*** EXERCISE INPUT ***
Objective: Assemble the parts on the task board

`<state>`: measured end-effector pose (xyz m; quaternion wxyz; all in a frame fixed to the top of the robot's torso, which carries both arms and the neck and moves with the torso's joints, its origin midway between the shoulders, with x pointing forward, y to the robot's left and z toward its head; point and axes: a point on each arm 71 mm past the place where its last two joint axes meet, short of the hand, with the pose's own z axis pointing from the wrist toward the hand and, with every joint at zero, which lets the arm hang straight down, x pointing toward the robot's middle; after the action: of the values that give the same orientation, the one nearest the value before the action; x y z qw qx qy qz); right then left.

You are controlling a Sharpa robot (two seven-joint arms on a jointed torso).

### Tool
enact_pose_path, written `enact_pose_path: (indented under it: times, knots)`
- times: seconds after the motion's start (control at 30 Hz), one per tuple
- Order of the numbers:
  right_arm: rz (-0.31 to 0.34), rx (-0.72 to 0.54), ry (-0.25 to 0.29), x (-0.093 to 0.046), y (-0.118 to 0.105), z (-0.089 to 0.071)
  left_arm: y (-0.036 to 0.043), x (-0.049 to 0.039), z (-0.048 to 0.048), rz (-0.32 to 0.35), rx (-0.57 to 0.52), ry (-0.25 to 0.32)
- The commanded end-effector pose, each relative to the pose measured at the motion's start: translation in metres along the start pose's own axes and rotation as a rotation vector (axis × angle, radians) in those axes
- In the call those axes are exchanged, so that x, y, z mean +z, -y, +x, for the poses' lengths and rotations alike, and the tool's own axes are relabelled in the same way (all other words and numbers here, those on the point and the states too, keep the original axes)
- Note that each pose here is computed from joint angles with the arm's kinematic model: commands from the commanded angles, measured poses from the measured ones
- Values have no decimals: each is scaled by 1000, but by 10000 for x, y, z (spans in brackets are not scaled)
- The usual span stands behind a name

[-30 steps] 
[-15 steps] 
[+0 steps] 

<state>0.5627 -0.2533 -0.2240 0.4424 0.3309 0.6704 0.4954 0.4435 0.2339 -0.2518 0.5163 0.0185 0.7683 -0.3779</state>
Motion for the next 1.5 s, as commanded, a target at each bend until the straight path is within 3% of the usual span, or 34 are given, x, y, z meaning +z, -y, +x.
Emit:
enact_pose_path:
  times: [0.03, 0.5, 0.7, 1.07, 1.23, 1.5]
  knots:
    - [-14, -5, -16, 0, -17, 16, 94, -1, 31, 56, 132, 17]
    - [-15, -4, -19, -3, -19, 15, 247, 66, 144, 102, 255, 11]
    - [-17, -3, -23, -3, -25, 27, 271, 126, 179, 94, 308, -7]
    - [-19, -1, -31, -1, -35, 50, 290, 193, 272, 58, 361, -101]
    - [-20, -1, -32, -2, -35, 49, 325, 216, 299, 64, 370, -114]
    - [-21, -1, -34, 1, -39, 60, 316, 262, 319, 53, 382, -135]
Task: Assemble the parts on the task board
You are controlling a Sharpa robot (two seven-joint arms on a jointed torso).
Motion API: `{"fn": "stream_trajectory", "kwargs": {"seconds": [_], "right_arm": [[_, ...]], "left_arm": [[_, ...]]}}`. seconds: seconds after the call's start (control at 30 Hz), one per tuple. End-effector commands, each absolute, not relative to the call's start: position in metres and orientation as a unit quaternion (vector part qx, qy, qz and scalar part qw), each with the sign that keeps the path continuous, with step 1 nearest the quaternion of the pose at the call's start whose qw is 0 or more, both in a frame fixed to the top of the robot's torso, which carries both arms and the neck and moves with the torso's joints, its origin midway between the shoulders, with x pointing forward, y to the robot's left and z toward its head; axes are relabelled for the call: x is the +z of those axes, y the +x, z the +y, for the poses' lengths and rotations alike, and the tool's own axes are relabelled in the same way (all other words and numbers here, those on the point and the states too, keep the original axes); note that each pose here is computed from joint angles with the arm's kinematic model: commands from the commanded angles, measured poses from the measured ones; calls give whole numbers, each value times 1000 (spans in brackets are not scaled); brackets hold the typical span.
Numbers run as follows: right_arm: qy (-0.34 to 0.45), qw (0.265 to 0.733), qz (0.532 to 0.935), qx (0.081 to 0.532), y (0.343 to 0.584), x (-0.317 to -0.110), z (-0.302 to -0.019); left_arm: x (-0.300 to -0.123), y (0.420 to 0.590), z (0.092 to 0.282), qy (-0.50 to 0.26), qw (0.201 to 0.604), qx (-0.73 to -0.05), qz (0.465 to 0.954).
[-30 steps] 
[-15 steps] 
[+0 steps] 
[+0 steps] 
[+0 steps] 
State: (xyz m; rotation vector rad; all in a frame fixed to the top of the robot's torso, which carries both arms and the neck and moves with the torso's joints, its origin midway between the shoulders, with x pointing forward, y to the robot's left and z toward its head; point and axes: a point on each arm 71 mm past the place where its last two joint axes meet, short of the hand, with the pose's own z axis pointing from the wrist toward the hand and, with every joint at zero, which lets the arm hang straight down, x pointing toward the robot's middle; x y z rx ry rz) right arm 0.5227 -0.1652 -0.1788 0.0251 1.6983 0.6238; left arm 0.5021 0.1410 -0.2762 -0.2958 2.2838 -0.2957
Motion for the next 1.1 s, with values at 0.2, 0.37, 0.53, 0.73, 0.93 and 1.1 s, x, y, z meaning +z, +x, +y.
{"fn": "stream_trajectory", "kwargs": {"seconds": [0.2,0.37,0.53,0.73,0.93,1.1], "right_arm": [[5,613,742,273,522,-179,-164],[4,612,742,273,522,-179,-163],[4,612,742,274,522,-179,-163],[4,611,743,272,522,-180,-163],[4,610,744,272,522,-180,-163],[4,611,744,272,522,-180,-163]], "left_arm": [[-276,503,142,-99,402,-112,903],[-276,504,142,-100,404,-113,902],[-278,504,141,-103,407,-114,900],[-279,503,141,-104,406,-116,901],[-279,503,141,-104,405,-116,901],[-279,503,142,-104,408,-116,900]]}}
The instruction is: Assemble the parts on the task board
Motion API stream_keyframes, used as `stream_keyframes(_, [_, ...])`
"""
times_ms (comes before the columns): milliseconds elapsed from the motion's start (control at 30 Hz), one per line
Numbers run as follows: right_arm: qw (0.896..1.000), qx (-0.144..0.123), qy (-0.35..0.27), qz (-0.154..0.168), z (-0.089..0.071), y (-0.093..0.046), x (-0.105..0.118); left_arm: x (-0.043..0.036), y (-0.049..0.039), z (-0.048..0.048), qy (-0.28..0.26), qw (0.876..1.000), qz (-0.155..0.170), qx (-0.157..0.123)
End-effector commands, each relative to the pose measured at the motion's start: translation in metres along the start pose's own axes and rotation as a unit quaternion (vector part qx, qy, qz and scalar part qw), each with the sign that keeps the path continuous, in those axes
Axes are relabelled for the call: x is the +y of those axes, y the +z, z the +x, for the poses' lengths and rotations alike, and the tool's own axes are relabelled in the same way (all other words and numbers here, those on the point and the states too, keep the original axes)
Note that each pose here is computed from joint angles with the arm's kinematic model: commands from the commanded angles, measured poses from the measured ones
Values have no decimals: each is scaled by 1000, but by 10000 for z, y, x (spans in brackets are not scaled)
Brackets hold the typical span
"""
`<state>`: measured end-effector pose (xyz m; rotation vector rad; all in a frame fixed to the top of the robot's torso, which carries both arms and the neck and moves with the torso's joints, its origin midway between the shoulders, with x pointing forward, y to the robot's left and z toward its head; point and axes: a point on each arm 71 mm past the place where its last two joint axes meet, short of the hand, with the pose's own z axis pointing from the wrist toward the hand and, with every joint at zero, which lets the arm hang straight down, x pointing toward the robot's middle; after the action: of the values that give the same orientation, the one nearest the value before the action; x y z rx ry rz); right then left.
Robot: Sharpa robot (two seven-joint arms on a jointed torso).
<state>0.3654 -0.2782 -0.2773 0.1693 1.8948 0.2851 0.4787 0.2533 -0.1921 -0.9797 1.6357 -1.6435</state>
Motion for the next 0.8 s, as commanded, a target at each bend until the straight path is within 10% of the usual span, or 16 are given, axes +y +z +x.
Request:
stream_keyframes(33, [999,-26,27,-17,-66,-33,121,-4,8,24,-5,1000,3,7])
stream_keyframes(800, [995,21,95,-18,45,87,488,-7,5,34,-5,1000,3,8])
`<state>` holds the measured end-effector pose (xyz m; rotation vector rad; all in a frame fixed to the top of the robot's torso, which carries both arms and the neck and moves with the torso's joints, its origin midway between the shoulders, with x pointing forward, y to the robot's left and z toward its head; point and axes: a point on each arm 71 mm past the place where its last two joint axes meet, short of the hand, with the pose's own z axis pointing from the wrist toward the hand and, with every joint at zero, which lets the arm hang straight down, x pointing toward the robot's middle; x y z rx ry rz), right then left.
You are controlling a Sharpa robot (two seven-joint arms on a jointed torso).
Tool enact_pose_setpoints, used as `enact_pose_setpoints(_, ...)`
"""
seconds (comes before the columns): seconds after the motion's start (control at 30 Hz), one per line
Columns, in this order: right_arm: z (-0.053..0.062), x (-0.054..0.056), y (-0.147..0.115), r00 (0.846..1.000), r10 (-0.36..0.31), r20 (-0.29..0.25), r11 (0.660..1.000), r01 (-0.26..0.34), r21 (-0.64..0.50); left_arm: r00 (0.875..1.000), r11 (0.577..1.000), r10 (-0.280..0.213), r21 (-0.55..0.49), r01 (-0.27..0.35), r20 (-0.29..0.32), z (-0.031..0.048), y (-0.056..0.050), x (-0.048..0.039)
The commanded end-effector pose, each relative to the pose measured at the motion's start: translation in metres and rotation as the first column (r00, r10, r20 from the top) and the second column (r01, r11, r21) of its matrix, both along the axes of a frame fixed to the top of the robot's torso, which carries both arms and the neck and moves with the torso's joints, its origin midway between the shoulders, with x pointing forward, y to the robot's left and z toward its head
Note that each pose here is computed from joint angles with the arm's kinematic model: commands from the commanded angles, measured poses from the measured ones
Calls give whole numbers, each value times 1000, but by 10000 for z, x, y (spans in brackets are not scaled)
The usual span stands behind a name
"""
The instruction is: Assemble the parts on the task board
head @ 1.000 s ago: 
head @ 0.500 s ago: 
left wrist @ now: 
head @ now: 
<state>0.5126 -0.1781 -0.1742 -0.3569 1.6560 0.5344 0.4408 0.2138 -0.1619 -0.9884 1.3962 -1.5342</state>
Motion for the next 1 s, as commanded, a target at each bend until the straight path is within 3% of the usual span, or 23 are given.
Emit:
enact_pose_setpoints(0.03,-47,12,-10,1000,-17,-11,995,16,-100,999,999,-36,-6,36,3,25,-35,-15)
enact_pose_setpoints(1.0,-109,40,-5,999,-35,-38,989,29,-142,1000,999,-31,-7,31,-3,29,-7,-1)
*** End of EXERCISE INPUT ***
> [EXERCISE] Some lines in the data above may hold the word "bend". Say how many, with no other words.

> [RESPONSE BOX] 3